“I’m tired of going to conferences where we tell young people all the things they should not do - don’t do drugs, don’t drink, don’t smoke, don’t have sex, don’t drop out of school,” said Charles Lee Johnson, from the National Family Life Education Center. “Our young people need something they can say yes to instead of always focusing on what they shouldn’t do.”
According to Johnson, there are many things young people can say yes to that will impact their life and the lives of others in a positive way, for example, they can say yes to believing they can accomplish something in their lifetime. Yes to their future and a successful career. Yes to the ability to conquer fears and control their desires and yes to the ideal of being able to find a suitable person to marry.
Johnson believes that more young people need parents who are willing to set clear standards to live up to rather than send ambiguous messages such as “wait until you are older to do that.”
“A person’s practice often falls beneath their principle,” said Mr. Johnson. “Which means we need to set high standards for our young people and equip them with the skills to successfully accomplish them.”
A good example of this is when parents tell their children if they are going to have sex to practice “safe sex.” Many times young people interpret that as permission to have sex and the thought never crosses their mind about what safe means.
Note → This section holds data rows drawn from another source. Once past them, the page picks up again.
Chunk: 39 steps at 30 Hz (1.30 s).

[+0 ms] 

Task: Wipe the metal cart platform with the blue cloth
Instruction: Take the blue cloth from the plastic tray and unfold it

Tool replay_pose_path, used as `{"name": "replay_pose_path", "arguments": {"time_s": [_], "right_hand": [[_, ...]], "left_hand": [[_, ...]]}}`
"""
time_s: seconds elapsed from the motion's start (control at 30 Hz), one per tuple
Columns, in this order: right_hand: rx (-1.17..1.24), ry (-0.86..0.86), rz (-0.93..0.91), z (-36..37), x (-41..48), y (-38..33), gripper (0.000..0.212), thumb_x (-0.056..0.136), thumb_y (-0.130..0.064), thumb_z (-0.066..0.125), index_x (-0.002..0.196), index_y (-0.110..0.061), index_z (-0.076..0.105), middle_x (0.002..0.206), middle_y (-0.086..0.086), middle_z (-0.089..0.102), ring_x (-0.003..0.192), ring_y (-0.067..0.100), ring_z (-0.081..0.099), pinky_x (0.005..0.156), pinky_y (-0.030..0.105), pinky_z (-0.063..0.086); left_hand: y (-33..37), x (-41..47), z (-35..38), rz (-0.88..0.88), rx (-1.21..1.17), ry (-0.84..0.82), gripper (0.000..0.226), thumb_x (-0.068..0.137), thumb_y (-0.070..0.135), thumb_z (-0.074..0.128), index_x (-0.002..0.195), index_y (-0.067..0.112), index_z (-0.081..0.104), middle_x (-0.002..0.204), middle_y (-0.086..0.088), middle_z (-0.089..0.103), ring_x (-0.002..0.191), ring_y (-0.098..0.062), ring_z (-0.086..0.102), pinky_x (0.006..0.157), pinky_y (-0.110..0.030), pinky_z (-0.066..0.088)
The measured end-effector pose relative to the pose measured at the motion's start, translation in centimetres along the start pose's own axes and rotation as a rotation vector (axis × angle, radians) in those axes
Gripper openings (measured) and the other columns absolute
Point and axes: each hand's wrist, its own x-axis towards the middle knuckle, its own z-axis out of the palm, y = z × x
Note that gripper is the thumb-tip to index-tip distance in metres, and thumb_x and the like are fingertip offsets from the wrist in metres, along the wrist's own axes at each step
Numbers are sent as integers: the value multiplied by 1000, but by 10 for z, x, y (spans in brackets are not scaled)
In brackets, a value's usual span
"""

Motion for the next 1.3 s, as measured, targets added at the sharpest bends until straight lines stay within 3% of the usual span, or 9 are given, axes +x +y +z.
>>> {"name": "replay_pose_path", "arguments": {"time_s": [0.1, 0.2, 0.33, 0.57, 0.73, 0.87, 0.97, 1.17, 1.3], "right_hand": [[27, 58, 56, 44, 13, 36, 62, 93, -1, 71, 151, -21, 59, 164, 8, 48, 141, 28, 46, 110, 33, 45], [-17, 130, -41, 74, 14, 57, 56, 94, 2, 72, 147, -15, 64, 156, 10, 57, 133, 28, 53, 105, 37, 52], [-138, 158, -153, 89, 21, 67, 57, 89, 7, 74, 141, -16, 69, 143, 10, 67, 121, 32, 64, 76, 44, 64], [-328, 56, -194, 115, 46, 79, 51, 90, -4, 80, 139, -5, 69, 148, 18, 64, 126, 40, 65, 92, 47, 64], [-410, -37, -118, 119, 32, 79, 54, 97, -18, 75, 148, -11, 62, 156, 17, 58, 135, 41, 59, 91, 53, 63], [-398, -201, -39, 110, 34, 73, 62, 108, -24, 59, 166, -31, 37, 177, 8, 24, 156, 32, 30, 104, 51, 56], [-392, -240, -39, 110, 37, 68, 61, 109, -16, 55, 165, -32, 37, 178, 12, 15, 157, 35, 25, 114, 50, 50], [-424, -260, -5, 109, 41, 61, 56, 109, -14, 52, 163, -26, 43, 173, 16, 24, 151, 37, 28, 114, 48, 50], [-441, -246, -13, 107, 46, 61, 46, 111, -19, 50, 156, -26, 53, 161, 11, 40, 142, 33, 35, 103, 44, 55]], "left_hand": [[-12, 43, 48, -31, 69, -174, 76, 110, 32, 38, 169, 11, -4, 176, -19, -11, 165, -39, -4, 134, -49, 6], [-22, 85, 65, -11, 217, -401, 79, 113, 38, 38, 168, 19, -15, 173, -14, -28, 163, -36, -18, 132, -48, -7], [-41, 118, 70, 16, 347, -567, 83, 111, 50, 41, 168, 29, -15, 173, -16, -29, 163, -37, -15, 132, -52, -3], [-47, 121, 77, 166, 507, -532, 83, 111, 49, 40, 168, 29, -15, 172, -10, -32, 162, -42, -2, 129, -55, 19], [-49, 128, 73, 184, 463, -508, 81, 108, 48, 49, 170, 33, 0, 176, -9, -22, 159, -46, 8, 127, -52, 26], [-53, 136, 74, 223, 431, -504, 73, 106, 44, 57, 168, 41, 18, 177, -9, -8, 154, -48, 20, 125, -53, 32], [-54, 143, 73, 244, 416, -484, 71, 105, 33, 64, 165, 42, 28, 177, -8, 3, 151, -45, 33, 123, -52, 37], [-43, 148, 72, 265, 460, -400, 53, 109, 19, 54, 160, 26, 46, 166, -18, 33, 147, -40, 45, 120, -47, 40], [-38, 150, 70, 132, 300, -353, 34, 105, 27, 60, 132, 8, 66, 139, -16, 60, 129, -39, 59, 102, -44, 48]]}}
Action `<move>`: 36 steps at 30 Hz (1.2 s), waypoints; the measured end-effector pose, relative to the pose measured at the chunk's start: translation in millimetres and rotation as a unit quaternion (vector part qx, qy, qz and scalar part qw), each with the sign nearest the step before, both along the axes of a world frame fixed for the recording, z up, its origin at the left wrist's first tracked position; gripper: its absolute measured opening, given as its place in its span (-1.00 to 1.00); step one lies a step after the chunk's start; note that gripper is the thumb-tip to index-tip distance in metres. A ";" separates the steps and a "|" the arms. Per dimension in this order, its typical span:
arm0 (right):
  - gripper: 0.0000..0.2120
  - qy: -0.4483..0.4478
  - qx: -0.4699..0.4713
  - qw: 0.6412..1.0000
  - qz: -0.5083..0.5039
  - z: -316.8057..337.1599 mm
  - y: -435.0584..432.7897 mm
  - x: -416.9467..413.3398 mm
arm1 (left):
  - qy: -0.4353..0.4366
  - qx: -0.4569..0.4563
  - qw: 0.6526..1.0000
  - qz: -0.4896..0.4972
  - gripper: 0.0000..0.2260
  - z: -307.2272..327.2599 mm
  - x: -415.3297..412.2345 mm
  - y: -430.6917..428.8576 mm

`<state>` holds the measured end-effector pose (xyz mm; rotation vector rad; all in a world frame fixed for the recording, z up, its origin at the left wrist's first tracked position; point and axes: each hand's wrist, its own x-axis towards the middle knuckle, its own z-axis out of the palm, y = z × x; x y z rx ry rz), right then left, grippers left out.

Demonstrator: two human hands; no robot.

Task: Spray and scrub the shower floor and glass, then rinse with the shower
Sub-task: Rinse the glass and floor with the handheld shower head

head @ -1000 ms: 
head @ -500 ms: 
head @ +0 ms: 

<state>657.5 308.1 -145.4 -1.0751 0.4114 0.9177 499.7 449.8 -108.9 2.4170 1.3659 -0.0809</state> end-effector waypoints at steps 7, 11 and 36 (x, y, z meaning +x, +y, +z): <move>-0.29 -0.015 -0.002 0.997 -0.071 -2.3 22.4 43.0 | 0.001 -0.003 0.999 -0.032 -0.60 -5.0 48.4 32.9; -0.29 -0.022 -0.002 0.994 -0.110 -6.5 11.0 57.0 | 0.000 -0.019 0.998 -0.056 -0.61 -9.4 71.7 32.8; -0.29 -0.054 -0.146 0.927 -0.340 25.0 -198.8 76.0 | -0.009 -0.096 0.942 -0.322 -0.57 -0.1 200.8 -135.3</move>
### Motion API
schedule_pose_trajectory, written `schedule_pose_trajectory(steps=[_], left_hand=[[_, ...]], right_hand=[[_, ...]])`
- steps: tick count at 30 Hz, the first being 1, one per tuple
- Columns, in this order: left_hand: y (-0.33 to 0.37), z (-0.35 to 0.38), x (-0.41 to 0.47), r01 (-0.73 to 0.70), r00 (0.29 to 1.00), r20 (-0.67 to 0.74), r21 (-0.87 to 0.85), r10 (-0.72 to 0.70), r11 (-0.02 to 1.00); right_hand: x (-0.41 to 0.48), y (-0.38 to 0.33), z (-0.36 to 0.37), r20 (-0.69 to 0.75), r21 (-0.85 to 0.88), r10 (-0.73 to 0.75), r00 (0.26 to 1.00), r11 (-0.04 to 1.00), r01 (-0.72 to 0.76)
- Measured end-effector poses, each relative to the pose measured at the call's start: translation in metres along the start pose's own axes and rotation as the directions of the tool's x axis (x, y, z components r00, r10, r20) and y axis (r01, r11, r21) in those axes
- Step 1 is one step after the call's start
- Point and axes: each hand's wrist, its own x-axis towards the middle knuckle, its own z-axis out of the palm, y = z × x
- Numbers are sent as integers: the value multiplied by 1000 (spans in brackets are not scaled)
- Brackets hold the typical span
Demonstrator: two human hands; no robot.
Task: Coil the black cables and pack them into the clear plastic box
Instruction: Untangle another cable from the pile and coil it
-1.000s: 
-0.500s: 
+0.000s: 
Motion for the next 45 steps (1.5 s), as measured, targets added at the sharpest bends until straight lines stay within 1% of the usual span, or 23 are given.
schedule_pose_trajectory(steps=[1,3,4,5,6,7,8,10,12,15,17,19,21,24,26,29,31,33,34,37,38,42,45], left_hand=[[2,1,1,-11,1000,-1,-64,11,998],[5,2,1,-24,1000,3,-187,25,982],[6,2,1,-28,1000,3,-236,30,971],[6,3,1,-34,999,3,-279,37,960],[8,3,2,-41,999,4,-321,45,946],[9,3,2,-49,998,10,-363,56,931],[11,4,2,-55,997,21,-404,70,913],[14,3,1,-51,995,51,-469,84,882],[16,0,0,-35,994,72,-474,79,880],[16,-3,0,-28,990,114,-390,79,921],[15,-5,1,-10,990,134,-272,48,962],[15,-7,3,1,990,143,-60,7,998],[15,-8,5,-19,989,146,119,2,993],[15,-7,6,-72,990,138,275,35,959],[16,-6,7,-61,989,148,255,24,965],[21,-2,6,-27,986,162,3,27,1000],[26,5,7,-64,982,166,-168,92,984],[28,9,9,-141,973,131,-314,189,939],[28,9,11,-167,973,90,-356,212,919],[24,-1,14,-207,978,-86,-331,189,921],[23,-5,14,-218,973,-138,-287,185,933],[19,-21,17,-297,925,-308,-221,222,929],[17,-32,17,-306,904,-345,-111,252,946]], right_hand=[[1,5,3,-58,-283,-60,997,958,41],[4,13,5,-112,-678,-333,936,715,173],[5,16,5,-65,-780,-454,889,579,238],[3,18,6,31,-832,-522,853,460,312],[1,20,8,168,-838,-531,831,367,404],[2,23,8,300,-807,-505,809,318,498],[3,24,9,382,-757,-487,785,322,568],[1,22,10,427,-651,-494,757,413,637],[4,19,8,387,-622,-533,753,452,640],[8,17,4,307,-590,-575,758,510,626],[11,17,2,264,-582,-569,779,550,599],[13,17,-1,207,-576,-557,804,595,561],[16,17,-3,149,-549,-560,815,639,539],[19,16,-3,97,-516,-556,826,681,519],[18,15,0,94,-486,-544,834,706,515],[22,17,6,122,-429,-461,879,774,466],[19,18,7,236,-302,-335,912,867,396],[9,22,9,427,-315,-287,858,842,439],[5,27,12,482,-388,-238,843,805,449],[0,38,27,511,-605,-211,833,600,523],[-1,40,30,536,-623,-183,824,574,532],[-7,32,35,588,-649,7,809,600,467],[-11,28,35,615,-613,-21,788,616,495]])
If parents tell their children to abstain from sex until marriage, these young people will learn how valuable they are. They have something to strive for that is to their benefit.
“To tell your children to have safe sex devalues their potential and can send the message that parents don’t believe their children have the ability to practice self-control,” said Johnson.
Johnson encourages parents to start this process when children are young.
“Young people need to understand that life is hard and it is not fair,” said Mr. Johnson. “To help paint that picture, parents need to share stories about successes and failures. Real life challenges that you faced and what you learned from it. Young people need to understand that their parents didn’t start out with everything they have now. Teaching a strong work ethic is a big part of setting standards for your children.”
Other important ways that parents set standards for young people include:
Acknowledging the fact that you are the parent – Children do not need their parents to be their buddy. They need parents who will: set limits for them and stand their ground; hold them accountable and help them take responsibility for their actions; encourage them through those difficult times when they want to give up and love them unconditionally.
Family rituals – Rituals provide consistency and security. They are something children can count on such as sharing a meal together everyday, specific bedtimes, family nights and family celebrations such as birthdays and accomplishments.
“Parents who provide positive examples, set high standards and give affirmation and encouragement help today’s teenagers maintain a positive outlook on life,” said Mr. Johnson. “Instead of focusing on all of the things they can’t and shouldn’t do they can spend their time working toward attainable goals and the rewards they will receive from making the right choices.”